Tuttavia basta poco per intravedere nuove frecce nell’arco de Stevie D. e co.; Right Now è una rock/blues song suadente e avvolgente che col suo lento incedere ti accompagna lungo qualche desolata strada nei deserti californiani per poi esplodere in un ritornello dal grande groove senza perdere di vista il sapore caldo e secco che ti fa venir voglia di un bel cocktail gelato e una ghirlanda di fiori al collo.
The Vacuum è una canzone atipica per la band, un riff circolare che apre a una strofa dove la voce di Todd, mai come in questo album così pulita e leggermente filtrata che mette leggermente da parte il suo inconfondibile scream, ti trasporta su lidi completamente nuovi e da esplorare pioneristicamente, su spiagge deserte in preda ai venti oceanici, per poi tornare a capofitto in un ritornello da sicura futura Hit song.
Bent è la classica Buckcherry song ormai nota a tutti (il lyric video gira da un po’ di tempo su Youtube) mentre Back Down è stata presentata nelle date live in Europa come primizia per i fan che hanno avuto la fortuna di supportare la band dal vivo e ripiega verso l’atteggiamento più scanzonato e stradaiolo della band.
Come abitudine della band pure in questa nuova fatica fan capolino delle ballate, per esattezza due, Radio Song e The Hunter, delizia per qualsiasi vero rocker che si sia innamorato almeno una volta in vita sua, canzoni da suonare in riva al mare con qualche bottiglia al proprio fianco e gli amici più fidati ricordando i bei momenti che furono con una lacrimuccia di nostalgia.
Ma appena pensiamo che tutto sia giunto alla fine, la premiata ditta Todd/Dacanay mette in chiusura una doppietta che prende il nome di Closer e The Devil’s In the Details dove la band mette insieme groove, melodia e ritornelli che sembrano fatti apposta per essere cantati in qualche festa di fine anno tra belle donne, balli e dannato rock n’ roll sino a tarda notte.
Senza che ci sia bisogno di commentare filo e per segno ogni nota suonata dalla band possiamo definire Warpaint un LP che va oltre qualsiasi più rosea aspettativa e che per una volta ancora Josh Todd, uno dei pochi che oggigiorno incarna la vera anima da rockstar, ha avuto ragione regalandoci uno dei migliori album della band senza se e senza ma.
Si è riuscito a tirare fuori un disco ben ancorato alla tradizione Buckcherry senza il pericolo di autoplagiarsi ma guardando avanti senza mai fare il passo più lungo della gamba trovando un ottimo equilibrio tra ciò che fu e ciò che si è oggi grazie al proprio passato ma lasciando una porta aperta a ciò che sarà.

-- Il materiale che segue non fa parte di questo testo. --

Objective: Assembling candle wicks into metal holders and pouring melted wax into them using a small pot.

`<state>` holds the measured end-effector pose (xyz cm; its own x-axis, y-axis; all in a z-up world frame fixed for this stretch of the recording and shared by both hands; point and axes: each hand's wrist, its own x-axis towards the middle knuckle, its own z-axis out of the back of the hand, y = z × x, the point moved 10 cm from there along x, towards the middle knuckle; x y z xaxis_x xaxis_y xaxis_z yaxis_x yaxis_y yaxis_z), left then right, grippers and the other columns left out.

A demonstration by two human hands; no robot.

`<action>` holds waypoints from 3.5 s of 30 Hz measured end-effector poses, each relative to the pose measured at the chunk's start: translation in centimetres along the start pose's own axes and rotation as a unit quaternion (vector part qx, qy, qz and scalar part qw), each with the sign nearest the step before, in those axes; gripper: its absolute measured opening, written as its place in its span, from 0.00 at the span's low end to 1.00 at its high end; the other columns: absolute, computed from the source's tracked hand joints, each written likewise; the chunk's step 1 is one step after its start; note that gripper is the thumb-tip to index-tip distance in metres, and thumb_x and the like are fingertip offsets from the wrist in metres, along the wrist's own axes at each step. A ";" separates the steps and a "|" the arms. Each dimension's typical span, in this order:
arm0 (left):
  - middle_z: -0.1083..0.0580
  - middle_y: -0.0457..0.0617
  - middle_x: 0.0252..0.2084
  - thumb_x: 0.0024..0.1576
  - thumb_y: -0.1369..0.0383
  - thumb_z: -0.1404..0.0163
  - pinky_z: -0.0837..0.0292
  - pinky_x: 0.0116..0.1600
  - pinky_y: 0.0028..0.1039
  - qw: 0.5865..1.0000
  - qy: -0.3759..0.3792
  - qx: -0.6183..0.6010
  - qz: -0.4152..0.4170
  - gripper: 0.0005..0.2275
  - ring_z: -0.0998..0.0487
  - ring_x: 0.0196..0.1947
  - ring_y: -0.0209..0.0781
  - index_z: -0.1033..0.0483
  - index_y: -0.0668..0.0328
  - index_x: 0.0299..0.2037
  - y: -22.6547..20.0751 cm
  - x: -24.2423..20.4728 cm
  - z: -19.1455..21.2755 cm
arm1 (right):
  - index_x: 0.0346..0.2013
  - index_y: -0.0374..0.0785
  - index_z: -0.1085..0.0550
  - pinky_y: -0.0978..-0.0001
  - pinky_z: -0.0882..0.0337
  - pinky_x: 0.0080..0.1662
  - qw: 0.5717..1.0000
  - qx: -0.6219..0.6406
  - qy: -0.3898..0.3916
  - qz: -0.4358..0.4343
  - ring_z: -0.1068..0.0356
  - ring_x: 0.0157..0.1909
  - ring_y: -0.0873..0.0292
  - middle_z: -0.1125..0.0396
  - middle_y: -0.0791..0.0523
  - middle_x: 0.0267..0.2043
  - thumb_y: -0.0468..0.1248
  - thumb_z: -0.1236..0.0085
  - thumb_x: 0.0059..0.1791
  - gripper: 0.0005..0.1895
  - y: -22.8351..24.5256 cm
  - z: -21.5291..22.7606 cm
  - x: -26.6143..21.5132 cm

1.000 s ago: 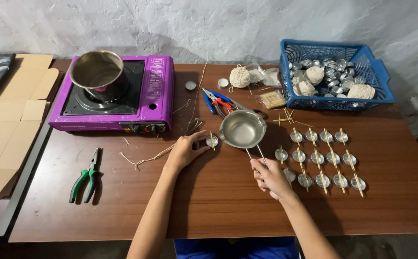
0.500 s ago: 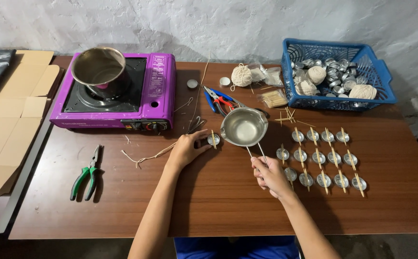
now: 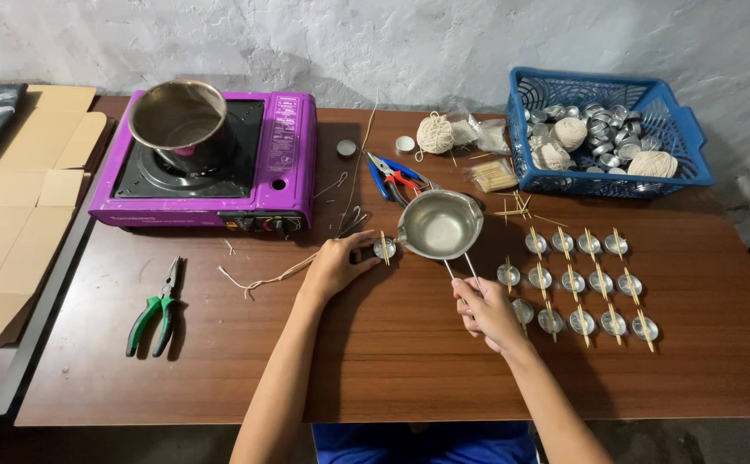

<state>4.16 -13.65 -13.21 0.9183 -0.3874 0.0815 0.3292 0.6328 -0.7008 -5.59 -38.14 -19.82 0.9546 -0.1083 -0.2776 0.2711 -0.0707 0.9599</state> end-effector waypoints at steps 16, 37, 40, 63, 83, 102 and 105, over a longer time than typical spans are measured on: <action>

Gli ingredienti utilizzati come, hard rock songs dal tiro immediato, quelle più groovie, le ballad, le sperimentazioni, ci sono tutti e vengono usati da mani sapienti come non mai.

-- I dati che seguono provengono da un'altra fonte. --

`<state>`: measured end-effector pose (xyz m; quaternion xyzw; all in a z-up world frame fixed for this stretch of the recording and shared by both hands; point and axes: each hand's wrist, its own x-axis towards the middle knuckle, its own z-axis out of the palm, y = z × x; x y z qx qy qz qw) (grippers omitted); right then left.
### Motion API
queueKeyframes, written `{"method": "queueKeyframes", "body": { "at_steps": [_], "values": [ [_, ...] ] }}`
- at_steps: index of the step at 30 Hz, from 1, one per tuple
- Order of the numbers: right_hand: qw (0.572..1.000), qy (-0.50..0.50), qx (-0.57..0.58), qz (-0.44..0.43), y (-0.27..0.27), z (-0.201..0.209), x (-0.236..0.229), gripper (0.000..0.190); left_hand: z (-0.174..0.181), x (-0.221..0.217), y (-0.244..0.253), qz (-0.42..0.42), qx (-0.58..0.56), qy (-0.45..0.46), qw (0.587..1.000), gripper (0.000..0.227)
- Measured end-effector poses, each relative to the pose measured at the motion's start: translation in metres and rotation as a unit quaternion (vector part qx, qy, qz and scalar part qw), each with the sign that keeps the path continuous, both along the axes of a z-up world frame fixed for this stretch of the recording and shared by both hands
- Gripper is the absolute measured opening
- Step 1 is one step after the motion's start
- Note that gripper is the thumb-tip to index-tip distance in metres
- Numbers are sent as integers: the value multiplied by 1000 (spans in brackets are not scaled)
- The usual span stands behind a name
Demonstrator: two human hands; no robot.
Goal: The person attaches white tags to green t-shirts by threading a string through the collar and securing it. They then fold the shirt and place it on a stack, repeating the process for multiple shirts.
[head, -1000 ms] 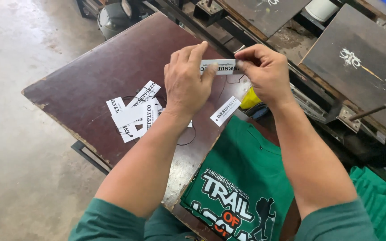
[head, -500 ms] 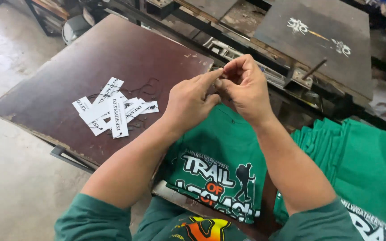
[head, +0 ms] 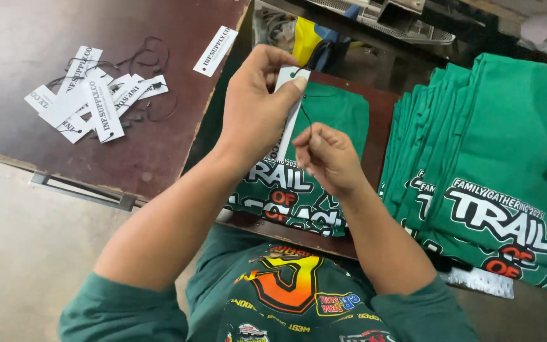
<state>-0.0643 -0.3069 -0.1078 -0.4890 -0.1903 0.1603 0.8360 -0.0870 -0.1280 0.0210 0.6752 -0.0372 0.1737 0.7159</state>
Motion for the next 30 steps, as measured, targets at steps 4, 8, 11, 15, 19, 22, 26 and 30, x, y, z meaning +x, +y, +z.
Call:
{"method": "queueKeyframes", "body": {
  "at_steps": [4, 8, 11, 15, 19, 22, 26, 30],
  "values": [
    [997, -4, -81, 3, -42, -21, -7, 25, -43, 5, -6, 64, 24, 74, 995, 13],
    [957, -11, -240, -164, -51, -51, 8, 11, -148, 42, 5, 104, 48, 133, 984, 31],
    [895, -71, -379, -222, -55, -61, 16, 11, -178, 39, 2, 169, 285, 103, 938, 55],
    [825, -221, -472, -218, -41, -42, 27, 8, -195, 51, -17, 12, 349, -136, 927, 61],
    [849, -169, -453, -212, -38, -36, 48, 9, -211, 70, -35, -83, 321, -16, 943, 30],
    [876, -82, -425, -213, -43, -28, 57, 8, -218, 86, -33, -18, 282, -27, 959, 10],
    [914, -15, -322, -246, -38, -36, 81, 15, -211, 100, -25, 2, 298, 80, 951, 7],
    [923, -16, -297, -243, -23, -36, 99, 20, -176, 102, -35, 37, 207, 56, 976, 26]
  ]
}}
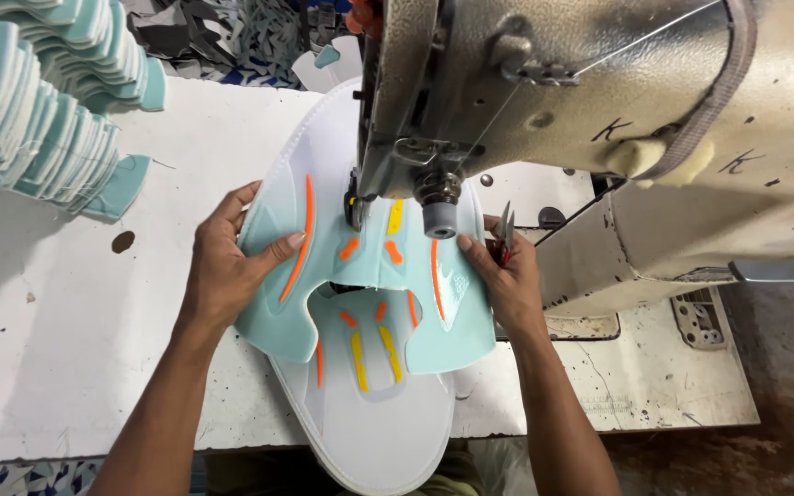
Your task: The person uses a sewing machine to stitch light blue and white slipper uppers. They guide the material under the needle, then use scissors to cut the thread and remove the finished slipper, repeating this process for multiple items.
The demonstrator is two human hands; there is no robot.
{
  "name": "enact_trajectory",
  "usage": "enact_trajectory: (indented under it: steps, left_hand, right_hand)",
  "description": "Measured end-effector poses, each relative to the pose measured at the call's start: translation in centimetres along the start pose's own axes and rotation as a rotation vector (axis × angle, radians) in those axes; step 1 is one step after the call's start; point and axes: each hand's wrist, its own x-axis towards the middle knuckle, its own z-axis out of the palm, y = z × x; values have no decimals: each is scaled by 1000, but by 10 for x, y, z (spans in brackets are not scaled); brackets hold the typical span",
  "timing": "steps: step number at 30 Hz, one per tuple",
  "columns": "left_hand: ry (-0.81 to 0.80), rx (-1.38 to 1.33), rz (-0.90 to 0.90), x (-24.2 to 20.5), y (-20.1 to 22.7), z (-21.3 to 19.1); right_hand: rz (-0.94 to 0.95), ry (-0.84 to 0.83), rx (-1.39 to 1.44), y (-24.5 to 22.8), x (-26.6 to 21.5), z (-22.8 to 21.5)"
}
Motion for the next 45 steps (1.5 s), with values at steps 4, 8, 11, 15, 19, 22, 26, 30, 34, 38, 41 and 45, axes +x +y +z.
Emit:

Quando Todd nell’ intervista ha detto che stavano registrando un disco per fare felice i fan presenti e futuri della band non diceva cose a caso ma la più schietta verità; con Warpaint i Buckcherry invadono prepotentemente quel podio candidandosi senza paura a essere una delle migliori Hard Rock Band sul pianeta del momento (con buona pace dei cugini HCSS, Crashdiet e tutta l’allegra compagnia).